*** Opening Data extract ***
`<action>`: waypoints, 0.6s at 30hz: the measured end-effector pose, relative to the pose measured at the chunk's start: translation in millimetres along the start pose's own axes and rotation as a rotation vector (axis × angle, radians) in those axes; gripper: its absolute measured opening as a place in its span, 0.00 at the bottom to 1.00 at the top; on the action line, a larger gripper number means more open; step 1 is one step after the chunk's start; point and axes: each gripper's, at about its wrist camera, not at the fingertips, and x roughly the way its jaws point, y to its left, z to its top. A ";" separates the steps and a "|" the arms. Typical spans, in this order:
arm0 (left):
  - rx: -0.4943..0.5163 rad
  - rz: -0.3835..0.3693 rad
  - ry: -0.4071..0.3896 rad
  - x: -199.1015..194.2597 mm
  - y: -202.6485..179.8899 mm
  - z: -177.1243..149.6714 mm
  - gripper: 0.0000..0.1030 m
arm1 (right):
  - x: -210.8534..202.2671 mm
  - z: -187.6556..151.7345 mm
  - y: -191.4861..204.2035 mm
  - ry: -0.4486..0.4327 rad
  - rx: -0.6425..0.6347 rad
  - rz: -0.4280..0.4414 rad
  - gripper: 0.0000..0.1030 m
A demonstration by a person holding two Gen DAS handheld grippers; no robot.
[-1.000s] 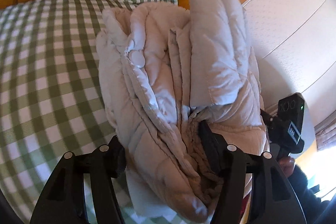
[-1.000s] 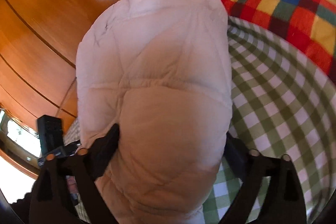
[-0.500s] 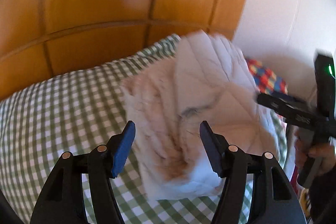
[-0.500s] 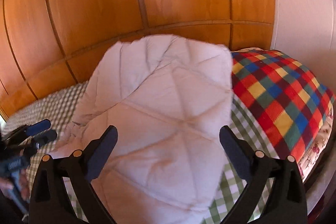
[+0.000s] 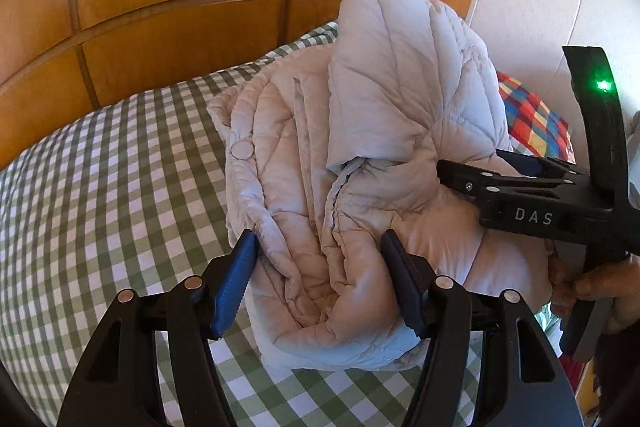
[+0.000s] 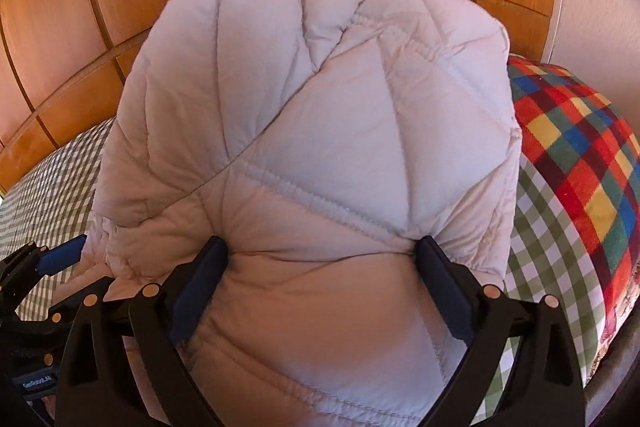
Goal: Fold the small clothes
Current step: 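Lower the jacket bundle onto the gingham sheet and open the left gripper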
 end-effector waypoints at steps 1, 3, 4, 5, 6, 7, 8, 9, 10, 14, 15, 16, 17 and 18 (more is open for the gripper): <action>-0.007 0.004 -0.005 -1.5 0.9 -2.7 0.63 | -3.8 0.9 1.4 -0.005 0.000 -0.005 0.92; -0.021 0.007 -0.013 -4.8 3.9 -2.8 0.64 | -5.6 1.7 1.0 -0.018 -0.004 -0.019 0.92; -0.023 0.011 -0.017 -8.2 4.3 -2.3 0.65 | -6.3 1.6 1.0 -0.022 -0.005 -0.023 0.92; -0.029 0.017 -0.022 -12.1 5.9 -2.9 0.67 | -9.1 1.2 2.2 -0.027 -0.004 -0.032 0.92; -0.037 0.023 -0.025 -14.4 6.8 -3.3 0.70 | -11.7 0.5 2.4 -0.031 -0.001 -0.037 0.93; -0.047 0.022 -0.028 -17.0 8.5 -4.1 0.70 | -15.3 0.8 2.4 -0.036 0.005 -0.041 0.93; -0.054 0.022 -0.032 -19.4 9.7 -4.5 0.70 | -16.3 3.9 1.3 -0.041 0.010 -0.045 0.93; -0.054 0.025 -0.038 -23.3 10.4 -5.0 0.70 | -20.0 3.9 1.6 -0.047 0.015 -0.048 0.93; -0.052 0.028 -0.042 -25.7 9.8 -4.6 0.71 | -25.0 3.8 2.7 -0.054 0.015 -0.051 0.93; -0.053 0.032 -0.059 -39.9 13.4 -5.1 0.71 | -44.3 1.5 7.3 -0.088 0.014 -0.066 0.94; -0.051 0.038 -0.065 -43.0 13.8 -5.6 0.72 | -48.7 0.3 7.9 -0.094 0.018 -0.070 0.94; -0.053 0.040 -0.069 -47.6 15.4 -6.8 0.74 | -52.8 -0.3 10.2 -0.104 0.026 -0.076 0.94; -0.059 0.040 -0.073 -51.9 19.0 -8.1 0.74 | -56.5 -1.6 10.4 -0.110 0.031 -0.082 0.94; -0.062 0.042 -0.078 -55.5 20.9 -9.4 0.75 | -61.5 -4.3 10.9 -0.117 0.039 -0.091 0.94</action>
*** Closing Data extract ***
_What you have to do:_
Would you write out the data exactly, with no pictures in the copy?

_Answer for this exercise:_
`<action>`: waypoints, 0.6s at 30hz: the measured end-effector pose, relative to the pose measured at the chunk's start: translation in millimetres along the start pose's own axes and rotation as a rotation vector (axis × angle, radians) in those axes; gripper: its absolute measured opening as a place in its span, 0.00 at the bottom to 1.00 at the top; on the action line, a larger gripper number means more open; step 1 is one step after the chunk's start; point and axes: each gripper's, at about its wrist camera, not at the fingertips, and x roughly the way its jaws point, y to its left, z to its top. A ";" separates the steps and a "|" the arms. Typical spans, in this order:
arm0 (left):
  - rx: -0.4943..0.5163 rad
  - rz: -0.3835..0.3693 rad
  - ry: -0.4071..0.3896 rad
  - x: -199.1015..194.2597 mm
  - y: -202.6485..179.8899 mm
  - z: -177.1243..149.6714 mm
  - gripper: 0.0000..0.1030 m
arm1 (right):
  - x: -210.8534..202.2671 mm
  - z: -187.6556..151.7345 mm
  - y: -191.4861..204.2035 mm
  - ry: -0.4486..0.4327 rad
  - rx: -0.6425..0.6347 rad
  - rz: -0.4280..0.4414 rad
  - gripper: 0.0000..0.1030 m
A demonstration by a person holding two Gen DAS handheld grippers; no robot.
[-1.000s] 
[-1.000s] 
[-0.500s] 
[-0.500s] 
[+0.000s] 
[+0.000s] 
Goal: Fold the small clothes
Current step: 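Lower the jacket bundle onto the gingham sheet and open the left gripper
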 end-effector waypoints at steps 1, 3, 4, 5, 6, 7, 8, 9, 10, 14, 15, 16, 17 and 18 (more is open for the gripper): <action>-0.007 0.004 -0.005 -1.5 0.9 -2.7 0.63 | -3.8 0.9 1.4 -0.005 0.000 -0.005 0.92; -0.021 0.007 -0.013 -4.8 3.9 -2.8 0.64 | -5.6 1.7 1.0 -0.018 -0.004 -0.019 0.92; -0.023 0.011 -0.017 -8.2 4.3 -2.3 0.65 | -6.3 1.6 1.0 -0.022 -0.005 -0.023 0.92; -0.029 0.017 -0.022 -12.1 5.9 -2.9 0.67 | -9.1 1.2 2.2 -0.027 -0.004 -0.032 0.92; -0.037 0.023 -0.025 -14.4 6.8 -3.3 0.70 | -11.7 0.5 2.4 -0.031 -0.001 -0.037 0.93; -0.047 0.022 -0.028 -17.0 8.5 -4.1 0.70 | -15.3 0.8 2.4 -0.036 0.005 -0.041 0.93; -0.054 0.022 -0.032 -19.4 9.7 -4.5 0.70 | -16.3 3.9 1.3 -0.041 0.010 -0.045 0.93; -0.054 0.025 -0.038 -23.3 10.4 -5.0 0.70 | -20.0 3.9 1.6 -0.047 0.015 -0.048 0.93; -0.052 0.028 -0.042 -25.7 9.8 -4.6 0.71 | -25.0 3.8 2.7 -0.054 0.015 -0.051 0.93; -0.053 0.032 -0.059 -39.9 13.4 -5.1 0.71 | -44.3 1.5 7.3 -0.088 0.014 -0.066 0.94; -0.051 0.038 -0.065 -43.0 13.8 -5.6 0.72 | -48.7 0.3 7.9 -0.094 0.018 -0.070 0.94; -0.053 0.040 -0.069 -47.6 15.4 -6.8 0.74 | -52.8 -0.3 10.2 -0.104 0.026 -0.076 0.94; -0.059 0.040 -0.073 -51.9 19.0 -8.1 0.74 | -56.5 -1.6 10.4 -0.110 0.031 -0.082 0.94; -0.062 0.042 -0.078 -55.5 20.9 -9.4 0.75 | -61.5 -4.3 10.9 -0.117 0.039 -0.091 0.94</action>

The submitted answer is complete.